• [What is required]: The answer should contain only the lines running from the line with "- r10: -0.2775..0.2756" to the end of the material, reproduced verbatim.

• [Supplied data]:
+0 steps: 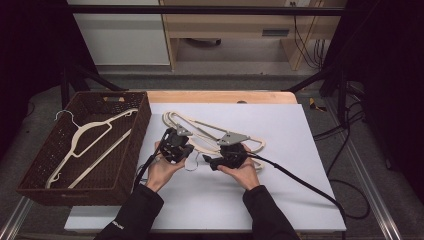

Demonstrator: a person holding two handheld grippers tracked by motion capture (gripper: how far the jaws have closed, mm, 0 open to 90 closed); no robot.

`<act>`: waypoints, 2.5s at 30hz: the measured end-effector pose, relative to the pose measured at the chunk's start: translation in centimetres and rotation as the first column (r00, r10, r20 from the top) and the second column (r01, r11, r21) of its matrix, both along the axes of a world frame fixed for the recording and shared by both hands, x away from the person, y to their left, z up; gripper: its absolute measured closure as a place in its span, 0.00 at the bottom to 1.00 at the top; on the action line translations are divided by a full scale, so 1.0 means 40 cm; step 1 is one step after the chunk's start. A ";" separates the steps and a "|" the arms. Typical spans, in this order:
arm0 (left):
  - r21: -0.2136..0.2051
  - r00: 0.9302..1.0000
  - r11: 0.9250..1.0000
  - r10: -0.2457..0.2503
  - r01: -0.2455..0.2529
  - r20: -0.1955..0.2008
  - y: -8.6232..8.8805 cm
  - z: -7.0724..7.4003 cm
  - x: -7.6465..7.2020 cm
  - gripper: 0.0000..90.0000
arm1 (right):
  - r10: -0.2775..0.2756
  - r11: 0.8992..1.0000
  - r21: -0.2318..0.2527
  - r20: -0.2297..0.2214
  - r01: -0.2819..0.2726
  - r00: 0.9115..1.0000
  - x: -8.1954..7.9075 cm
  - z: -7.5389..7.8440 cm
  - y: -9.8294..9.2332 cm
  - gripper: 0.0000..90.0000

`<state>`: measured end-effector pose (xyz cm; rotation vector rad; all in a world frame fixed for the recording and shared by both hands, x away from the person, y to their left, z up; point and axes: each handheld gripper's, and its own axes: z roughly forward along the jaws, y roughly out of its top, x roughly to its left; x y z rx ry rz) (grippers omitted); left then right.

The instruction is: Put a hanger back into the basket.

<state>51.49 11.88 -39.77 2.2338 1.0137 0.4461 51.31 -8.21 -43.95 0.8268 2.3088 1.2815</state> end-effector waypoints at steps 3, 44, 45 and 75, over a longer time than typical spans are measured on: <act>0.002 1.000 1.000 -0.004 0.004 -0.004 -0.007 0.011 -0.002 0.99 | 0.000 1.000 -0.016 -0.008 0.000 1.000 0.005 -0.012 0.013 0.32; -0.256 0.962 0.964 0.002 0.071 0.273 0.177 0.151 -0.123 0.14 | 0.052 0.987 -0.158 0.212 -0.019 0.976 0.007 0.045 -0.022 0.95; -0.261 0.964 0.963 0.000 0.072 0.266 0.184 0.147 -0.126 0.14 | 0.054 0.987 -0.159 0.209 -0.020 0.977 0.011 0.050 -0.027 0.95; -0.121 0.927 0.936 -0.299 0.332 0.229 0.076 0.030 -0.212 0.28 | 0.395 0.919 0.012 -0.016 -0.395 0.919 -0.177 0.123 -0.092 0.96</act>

• [Problem solution]:
  - r10: -0.2775..0.2756
  - r11: 0.8992..1.0000
  - r21: -0.2318..0.2527
  - r20: -0.2297..0.2214
  - r01: -0.2819..0.2726
  - r00: 0.9115..1.0000
  - x: -8.1954..7.9075 cm
  - z: -7.5389..7.8440 cm
  - y: -9.8294..9.2332 cm
  - gripper: 0.0000..90.0000

`<state>`: measured end-effector pose (xyz cm; rotation vector rad; all in a world frame fixed for the recording and shared by both hands, x away from the person, y to their left, z up; point and axes: each handheld gripper's, and its own axes: z roughly forward along the jaws, y roughly out of its top, x roughly to its left; x y z rx ry rz) (grippers omitted); left then right.

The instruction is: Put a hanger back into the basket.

<state>51.49 11.88 -39.77 2.2338 1.0137 0.4461 51.31 -8.21 -43.95 0.8268 2.3088 1.2815</state> end-effector waypoints at steps 3, 44, 45 and 75, over a longer time than typical spans are measured on: <act>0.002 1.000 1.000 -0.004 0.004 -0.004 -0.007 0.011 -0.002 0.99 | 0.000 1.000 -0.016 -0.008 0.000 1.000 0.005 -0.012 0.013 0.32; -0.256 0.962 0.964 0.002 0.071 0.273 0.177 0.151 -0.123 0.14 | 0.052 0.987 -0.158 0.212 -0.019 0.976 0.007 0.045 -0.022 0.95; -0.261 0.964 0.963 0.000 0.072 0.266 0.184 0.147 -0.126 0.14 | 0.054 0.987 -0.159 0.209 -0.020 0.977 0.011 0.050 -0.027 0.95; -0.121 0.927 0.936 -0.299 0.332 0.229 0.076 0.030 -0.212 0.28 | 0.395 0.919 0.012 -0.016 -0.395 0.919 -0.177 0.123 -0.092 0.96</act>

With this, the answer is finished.